The Story Sisters
- First edition
- Author: Alice Hoffman
- Genre: Fiction
- Publisher: Crown Publishing Group
- Publication date: 2009
- Pages: 336
- ISBN: 9780307393869

= The Story Sisters =

Book by Alice Hoffman

The Story Sisters is a 2009 novel by Alice Hoffman. It is about three sisters who inhabit a fantasy world and a real world on Long Island and in Manhattan. It has been described as magic realism.

==Plot Summary==
The Story Sisters are Elizabeth 'Elv', Meg and Claire, fifteen, fourteen and twelve-year-old siblings living with their mother Annie in Long Island. Four years previously their parents divorced; that same year Elv and Claire secretly experienced a traumatic event when a schoolteacher lured Claire into his car. The then-eleven-year-old Elv was able to get Claire to flee but was abducted and sexually abused before escaping. To cope with her trauma, Elv created a fantasy world named Arnelle with its own language, in which she and her sisters are changelings who were stolen by humans as infants and now reside in the cruel mortal world.
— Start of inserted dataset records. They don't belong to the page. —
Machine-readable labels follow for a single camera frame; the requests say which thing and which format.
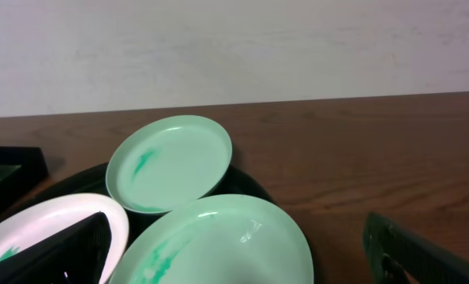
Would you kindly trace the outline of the white plate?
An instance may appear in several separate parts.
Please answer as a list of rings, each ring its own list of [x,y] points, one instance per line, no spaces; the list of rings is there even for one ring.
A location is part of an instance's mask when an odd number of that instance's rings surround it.
[[[78,193],[29,207],[0,223],[0,261],[23,252],[95,213],[106,215],[111,246],[99,282],[111,277],[128,242],[129,220],[123,207],[108,196]]]

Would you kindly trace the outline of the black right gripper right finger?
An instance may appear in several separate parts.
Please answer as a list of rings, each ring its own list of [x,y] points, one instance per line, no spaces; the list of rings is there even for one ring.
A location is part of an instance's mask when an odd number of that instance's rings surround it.
[[[469,262],[387,217],[368,214],[362,235],[375,283],[469,284]]]

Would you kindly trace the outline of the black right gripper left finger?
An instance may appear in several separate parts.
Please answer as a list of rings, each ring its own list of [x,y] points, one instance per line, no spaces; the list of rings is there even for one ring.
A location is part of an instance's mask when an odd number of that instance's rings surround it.
[[[107,216],[98,212],[0,261],[0,283],[94,283],[111,246]]]

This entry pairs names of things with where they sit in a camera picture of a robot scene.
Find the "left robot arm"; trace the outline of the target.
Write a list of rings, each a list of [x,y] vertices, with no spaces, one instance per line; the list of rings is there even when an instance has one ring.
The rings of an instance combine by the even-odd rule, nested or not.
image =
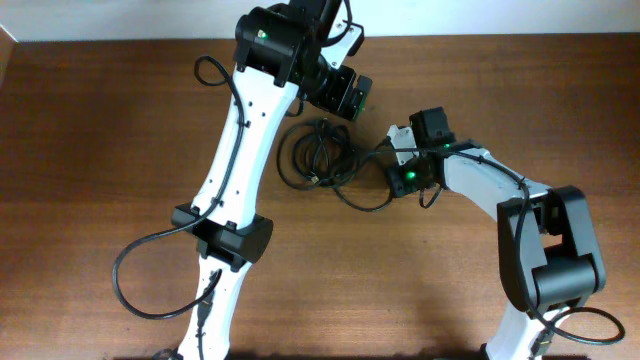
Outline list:
[[[372,82],[344,66],[364,29],[337,20],[340,1],[289,1],[256,7],[235,29],[232,100],[207,178],[172,222],[199,253],[200,303],[175,359],[223,359],[242,282],[264,253],[271,220],[256,213],[257,192],[281,121],[294,101],[353,121]]]

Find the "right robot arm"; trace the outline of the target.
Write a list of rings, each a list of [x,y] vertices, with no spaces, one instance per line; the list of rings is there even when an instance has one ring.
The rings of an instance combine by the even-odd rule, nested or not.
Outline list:
[[[427,189],[460,194],[497,224],[499,274],[508,303],[483,359],[540,359],[558,325],[606,284],[584,193],[550,187],[497,161],[473,140],[459,141],[443,108],[414,113],[385,137],[395,163],[387,176],[399,198]]]

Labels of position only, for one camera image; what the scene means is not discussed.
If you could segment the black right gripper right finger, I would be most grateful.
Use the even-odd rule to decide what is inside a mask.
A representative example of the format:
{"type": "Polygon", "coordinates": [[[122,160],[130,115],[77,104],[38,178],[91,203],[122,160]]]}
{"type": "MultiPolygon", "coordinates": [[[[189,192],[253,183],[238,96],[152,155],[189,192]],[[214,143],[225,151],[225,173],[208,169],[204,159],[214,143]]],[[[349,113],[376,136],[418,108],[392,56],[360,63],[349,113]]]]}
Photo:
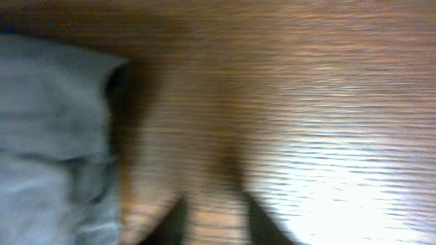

Elv's behavior becomes increasingly self-destructive and she begins isolating herself from her family, engaging in promiscuity and drug abuse, and becoming increasingly bitter towards Meg and Annie. After her parents send her to an abusive rehabilitation center, she begins a relationship with Lorry, the older brother of a fellow patient, who she continues seeing after Annie withdraws her from the facility. Some months later, while driving Claire and Meg to school, Elv crashes the car, resulting in Meg's death. Guilt-stricken, Elv runs away to live with Lorry while Claire and Annie grieve.

Annie hires a private detective, Pete, to locate Elv, with who she enters into a romantic relationship. She is later diagnosed with late-stage cancer and dies shortly after Claire's graduation. Claire moves to Paris to live with her loving grandmother Natalia. Withdrawn, antisocial and depressed, she eventually begins to heal when she becomes apprenticed to a jeweler and, with some encouragement, enters a relationship with Philippe, the grandson of Natalia's best friend, Madame Cohen.

Elv and Lorry commit various petty robberies and money scams; Elv is caught, arrested and spends three years in prison, after which she returns to live with Lorry and becomes pregnant. Though he loves Elv, Lorry is unable to quit his own drug addiction and dies before the baby is born. Elv names her daughter Meghann, after her deceased mother and sister, and begins to pursue a healthier lifestyle. Though she and Claire remain estranged, Meghann, nicknamed Mimi, forms an affectionate written correspondence with her aunt. The story finally ends approximately twenty-one years after it began, when Claire invites Mimi and Elv to her and Philippe's wedding, with Madame Cohen and Natalia hopeful for the new generation.